⟨

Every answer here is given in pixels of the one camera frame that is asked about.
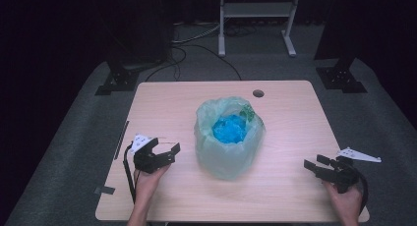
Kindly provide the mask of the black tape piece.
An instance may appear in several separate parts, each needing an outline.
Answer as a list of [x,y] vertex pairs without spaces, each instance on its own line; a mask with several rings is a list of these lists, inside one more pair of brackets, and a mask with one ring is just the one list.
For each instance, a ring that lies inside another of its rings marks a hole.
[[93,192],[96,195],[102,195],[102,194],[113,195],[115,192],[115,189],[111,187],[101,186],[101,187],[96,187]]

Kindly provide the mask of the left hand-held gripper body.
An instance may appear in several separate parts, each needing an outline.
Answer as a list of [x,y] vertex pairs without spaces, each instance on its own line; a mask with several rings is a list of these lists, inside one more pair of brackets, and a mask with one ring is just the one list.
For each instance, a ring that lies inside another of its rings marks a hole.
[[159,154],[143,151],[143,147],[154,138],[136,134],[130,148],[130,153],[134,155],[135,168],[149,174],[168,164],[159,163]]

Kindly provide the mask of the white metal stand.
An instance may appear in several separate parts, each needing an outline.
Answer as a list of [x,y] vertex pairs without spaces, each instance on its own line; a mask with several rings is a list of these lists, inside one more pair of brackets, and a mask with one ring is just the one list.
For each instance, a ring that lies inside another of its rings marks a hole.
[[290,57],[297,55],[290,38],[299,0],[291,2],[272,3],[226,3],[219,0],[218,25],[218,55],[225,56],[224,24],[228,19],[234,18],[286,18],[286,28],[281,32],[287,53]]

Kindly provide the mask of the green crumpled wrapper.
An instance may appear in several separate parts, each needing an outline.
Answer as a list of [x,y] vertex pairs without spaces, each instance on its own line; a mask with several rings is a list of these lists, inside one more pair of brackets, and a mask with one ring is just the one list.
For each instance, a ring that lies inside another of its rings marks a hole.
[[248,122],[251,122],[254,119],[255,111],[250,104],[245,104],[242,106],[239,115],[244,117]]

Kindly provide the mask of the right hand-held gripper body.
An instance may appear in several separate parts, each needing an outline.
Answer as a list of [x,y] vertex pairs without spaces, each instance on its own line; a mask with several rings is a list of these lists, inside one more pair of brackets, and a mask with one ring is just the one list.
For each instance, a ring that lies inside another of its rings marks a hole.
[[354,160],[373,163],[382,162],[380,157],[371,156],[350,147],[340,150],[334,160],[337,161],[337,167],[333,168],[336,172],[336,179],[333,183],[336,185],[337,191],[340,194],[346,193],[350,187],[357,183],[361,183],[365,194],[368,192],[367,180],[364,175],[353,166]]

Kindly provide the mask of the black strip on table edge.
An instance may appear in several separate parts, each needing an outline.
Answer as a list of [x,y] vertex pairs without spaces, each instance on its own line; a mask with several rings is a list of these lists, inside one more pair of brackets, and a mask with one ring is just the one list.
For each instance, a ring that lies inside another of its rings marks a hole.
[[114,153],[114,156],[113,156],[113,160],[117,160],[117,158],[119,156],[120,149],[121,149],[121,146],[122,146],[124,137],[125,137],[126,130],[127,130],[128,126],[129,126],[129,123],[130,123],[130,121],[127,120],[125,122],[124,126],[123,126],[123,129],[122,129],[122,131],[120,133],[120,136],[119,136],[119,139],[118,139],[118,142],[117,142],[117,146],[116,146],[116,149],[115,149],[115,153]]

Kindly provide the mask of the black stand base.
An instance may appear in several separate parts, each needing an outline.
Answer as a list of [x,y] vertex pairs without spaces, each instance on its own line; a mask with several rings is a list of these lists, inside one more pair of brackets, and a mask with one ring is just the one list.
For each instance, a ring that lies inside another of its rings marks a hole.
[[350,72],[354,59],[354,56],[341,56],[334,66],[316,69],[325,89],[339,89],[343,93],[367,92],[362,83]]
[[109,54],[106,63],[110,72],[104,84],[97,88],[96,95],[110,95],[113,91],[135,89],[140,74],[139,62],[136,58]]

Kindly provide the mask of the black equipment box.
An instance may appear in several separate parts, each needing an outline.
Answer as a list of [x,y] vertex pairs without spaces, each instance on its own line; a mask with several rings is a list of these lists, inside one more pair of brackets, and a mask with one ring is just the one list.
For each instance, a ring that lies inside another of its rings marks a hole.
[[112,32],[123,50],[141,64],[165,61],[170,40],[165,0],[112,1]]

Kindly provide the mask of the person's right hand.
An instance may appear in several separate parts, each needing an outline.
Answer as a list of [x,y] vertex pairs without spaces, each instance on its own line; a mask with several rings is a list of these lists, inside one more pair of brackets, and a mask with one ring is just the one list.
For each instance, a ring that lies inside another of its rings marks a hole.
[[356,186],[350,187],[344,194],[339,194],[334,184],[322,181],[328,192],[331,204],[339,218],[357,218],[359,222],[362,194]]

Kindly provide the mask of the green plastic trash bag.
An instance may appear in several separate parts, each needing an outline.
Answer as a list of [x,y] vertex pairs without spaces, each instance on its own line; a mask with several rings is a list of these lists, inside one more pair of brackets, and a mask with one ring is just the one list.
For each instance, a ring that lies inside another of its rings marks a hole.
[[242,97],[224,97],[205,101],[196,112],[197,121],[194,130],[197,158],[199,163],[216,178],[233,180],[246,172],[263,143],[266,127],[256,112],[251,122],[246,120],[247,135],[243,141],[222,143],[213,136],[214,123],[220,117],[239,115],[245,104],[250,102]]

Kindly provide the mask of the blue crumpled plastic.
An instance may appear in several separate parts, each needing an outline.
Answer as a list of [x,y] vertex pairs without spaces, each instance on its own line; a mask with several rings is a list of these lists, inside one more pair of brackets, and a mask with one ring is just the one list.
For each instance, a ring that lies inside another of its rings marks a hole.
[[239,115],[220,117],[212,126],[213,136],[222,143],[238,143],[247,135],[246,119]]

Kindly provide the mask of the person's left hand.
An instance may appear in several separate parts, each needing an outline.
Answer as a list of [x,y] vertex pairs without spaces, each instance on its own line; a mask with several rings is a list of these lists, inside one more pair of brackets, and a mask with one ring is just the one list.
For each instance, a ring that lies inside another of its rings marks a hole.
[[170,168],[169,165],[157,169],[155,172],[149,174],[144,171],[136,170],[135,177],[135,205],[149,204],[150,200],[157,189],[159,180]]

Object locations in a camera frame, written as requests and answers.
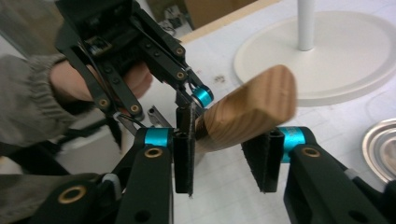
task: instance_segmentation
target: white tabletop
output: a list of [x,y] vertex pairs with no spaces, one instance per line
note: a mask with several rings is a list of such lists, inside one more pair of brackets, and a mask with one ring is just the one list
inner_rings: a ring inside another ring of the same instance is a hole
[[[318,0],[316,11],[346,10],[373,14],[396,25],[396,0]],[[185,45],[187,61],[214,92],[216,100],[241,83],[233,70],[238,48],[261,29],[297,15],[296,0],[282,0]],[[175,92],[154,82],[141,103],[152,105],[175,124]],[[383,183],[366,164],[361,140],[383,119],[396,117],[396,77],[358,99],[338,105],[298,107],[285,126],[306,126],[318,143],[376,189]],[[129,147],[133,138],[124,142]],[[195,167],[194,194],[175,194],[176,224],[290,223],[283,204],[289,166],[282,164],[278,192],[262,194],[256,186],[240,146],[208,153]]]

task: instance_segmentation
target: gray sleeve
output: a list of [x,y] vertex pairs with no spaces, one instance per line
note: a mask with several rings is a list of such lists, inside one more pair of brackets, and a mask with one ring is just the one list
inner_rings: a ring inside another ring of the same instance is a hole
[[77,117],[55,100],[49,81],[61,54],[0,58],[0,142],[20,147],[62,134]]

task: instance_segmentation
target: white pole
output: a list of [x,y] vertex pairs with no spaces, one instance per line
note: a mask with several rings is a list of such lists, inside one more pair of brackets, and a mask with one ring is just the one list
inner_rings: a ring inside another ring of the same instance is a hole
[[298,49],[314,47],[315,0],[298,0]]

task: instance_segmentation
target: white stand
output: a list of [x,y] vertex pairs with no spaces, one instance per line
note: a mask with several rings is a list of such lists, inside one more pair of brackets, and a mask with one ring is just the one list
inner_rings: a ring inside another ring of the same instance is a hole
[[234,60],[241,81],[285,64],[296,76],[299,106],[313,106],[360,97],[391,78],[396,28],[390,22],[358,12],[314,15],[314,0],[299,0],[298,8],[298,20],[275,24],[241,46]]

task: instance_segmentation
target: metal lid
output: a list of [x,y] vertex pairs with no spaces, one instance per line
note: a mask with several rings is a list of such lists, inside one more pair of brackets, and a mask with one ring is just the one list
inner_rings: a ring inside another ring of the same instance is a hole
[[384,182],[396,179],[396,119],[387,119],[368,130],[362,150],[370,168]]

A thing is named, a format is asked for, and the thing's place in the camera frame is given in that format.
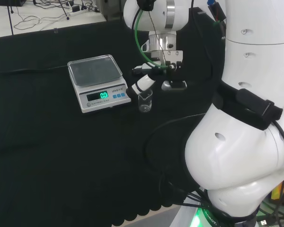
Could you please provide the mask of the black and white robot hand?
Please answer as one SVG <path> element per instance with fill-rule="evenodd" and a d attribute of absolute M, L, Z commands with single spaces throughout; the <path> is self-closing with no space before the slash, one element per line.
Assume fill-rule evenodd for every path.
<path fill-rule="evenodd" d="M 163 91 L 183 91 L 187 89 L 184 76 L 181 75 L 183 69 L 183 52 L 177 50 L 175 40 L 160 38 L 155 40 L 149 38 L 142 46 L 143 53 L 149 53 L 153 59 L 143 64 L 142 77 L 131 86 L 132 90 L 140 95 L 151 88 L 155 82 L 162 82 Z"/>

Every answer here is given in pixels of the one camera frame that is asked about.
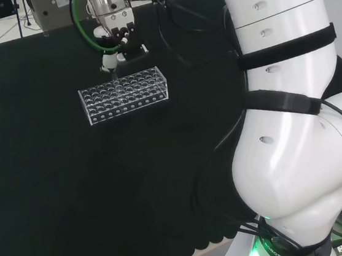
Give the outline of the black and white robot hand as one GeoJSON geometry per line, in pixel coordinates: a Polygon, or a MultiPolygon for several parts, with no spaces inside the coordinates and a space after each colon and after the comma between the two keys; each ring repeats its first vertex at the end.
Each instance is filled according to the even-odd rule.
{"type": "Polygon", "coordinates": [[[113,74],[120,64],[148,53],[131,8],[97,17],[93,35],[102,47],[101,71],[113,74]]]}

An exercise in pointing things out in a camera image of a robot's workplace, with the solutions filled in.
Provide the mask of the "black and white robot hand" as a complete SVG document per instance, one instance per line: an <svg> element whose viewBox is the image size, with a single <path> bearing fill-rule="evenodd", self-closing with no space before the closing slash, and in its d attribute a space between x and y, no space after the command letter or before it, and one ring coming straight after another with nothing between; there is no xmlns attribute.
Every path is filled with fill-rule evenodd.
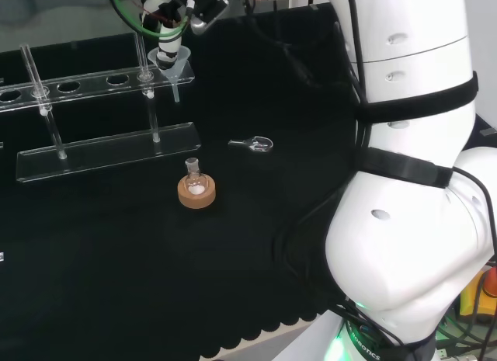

⟩
⟨

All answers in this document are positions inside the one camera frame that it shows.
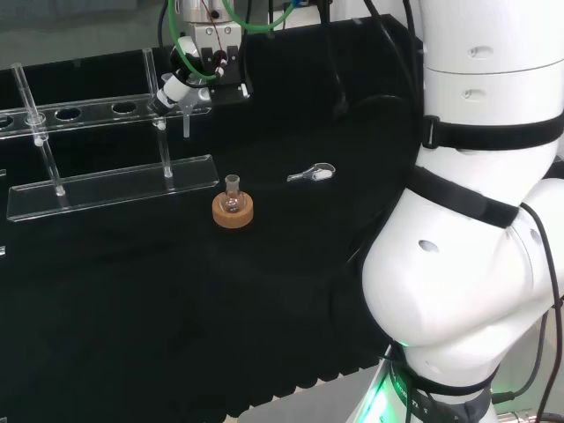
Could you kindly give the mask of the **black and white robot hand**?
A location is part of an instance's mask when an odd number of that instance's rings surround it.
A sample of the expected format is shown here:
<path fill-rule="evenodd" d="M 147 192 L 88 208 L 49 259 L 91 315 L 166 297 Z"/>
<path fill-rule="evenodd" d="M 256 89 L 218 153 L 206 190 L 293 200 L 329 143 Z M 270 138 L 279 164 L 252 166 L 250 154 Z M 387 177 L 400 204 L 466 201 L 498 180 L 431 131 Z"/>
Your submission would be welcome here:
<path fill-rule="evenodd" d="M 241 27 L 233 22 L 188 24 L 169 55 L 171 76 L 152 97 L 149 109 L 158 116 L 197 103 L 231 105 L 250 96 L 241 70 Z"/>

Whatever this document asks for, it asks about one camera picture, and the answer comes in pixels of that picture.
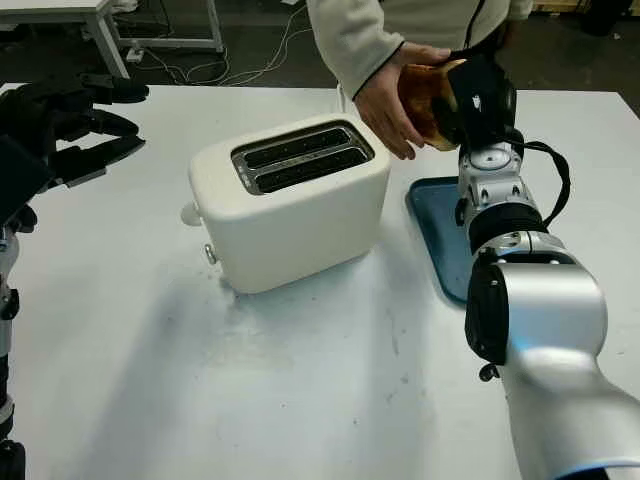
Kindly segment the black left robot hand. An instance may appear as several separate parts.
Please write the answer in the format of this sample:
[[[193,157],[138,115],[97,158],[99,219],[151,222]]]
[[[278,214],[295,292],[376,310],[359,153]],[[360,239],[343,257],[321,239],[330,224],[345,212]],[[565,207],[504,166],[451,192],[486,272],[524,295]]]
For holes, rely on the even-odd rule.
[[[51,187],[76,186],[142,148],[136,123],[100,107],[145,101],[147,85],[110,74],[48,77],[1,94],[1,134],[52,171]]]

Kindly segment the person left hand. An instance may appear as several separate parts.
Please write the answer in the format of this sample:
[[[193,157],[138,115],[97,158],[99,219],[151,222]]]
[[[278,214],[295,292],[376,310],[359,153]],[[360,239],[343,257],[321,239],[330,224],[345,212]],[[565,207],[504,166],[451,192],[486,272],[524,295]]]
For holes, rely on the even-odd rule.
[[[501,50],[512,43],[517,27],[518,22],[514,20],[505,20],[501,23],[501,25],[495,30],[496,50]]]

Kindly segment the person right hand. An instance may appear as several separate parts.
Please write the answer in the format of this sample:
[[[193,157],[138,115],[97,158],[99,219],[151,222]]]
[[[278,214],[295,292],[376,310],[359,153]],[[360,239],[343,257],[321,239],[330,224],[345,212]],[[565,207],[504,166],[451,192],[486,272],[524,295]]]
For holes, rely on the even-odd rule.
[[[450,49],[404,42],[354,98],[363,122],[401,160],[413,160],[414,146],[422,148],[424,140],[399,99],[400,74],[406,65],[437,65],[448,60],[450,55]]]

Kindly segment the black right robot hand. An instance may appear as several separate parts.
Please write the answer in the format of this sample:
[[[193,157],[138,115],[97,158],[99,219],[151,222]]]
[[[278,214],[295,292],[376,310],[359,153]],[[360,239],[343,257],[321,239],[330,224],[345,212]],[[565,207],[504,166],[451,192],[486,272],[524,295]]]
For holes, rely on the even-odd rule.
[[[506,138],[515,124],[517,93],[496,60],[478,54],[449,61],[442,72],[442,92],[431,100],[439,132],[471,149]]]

⟩
⟨

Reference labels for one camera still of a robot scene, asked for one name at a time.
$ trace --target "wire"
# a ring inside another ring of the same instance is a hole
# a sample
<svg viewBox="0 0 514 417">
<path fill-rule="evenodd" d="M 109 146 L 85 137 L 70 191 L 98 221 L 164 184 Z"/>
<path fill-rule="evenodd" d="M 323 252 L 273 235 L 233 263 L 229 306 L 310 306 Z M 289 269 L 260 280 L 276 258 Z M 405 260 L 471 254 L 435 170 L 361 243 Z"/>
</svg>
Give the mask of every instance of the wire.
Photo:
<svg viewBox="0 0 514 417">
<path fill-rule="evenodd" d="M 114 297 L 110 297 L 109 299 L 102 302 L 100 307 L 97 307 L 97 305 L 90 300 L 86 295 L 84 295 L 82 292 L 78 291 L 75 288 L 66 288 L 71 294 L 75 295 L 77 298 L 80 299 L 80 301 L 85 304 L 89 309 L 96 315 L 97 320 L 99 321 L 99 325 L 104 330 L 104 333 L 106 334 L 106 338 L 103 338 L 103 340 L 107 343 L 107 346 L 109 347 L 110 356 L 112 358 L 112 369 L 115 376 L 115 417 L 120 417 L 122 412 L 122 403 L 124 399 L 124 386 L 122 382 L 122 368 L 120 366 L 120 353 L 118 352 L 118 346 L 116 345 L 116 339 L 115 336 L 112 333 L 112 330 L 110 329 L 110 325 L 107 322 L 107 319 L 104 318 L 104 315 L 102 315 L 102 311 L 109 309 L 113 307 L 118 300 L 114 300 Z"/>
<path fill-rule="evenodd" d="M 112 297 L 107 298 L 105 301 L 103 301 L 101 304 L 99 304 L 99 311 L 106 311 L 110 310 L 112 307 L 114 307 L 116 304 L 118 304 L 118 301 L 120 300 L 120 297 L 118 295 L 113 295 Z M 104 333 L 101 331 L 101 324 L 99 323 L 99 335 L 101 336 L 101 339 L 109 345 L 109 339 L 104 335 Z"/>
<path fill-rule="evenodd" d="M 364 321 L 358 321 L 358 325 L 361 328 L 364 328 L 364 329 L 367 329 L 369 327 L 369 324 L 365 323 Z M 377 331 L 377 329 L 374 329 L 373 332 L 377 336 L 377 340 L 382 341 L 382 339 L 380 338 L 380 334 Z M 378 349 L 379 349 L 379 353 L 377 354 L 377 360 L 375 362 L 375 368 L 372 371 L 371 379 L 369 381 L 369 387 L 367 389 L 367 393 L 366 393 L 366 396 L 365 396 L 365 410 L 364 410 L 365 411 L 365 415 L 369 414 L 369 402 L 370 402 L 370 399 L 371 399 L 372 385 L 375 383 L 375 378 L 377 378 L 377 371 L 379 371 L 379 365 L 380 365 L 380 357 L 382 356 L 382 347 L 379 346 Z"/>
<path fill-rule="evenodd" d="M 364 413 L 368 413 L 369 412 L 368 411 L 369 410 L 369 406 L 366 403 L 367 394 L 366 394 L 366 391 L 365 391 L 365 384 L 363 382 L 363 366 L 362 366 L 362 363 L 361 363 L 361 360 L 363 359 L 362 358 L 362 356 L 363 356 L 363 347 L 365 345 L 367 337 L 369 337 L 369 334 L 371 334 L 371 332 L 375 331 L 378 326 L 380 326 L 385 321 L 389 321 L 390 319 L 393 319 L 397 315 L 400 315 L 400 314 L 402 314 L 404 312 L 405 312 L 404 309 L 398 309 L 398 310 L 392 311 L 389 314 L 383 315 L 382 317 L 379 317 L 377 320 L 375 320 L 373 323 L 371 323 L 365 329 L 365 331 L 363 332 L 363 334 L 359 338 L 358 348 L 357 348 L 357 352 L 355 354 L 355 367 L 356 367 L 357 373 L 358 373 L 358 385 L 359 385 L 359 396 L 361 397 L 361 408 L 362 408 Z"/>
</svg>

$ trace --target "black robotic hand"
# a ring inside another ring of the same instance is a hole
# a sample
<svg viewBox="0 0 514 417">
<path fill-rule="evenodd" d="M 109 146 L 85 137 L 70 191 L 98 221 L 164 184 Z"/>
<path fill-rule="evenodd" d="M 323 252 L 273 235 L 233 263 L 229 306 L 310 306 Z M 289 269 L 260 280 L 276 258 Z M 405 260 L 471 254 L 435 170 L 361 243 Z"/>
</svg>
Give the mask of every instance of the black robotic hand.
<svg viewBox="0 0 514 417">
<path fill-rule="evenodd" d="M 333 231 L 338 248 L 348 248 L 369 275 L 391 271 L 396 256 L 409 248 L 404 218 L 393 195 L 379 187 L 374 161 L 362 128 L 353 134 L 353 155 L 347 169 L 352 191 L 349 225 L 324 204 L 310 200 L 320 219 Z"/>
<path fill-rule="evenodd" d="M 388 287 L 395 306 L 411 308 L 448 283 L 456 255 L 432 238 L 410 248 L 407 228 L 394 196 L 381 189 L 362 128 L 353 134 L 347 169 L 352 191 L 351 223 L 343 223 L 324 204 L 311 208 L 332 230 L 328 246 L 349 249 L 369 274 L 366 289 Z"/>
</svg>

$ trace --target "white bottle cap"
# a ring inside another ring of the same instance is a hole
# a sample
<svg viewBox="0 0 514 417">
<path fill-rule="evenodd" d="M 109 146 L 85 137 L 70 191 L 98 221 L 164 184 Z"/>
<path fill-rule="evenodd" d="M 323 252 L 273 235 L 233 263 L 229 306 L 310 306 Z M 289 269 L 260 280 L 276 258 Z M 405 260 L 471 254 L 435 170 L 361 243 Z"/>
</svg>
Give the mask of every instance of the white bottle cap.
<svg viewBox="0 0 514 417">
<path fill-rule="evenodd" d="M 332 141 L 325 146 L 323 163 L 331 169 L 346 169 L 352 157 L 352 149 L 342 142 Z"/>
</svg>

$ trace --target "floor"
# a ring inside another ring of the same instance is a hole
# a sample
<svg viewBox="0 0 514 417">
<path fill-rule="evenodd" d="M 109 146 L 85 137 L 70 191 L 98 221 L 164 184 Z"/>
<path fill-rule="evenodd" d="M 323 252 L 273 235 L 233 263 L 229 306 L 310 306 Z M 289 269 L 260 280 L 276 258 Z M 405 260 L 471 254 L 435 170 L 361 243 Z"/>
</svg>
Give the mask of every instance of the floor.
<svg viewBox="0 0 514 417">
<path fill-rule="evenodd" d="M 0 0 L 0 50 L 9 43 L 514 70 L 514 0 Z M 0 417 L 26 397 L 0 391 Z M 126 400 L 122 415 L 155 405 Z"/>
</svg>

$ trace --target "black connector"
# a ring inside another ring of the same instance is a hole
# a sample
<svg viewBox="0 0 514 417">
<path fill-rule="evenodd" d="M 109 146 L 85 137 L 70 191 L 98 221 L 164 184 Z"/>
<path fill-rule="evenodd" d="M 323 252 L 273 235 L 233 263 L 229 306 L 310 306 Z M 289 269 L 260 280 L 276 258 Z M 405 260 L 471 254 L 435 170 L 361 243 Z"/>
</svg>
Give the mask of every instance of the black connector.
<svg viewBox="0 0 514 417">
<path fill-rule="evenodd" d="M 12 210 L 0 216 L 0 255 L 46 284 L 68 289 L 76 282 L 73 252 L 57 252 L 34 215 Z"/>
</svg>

⟩

YOUR OBJECTIVE
Report only how many lines of the listing hold the word "gripper".

TASK SOLUTION
2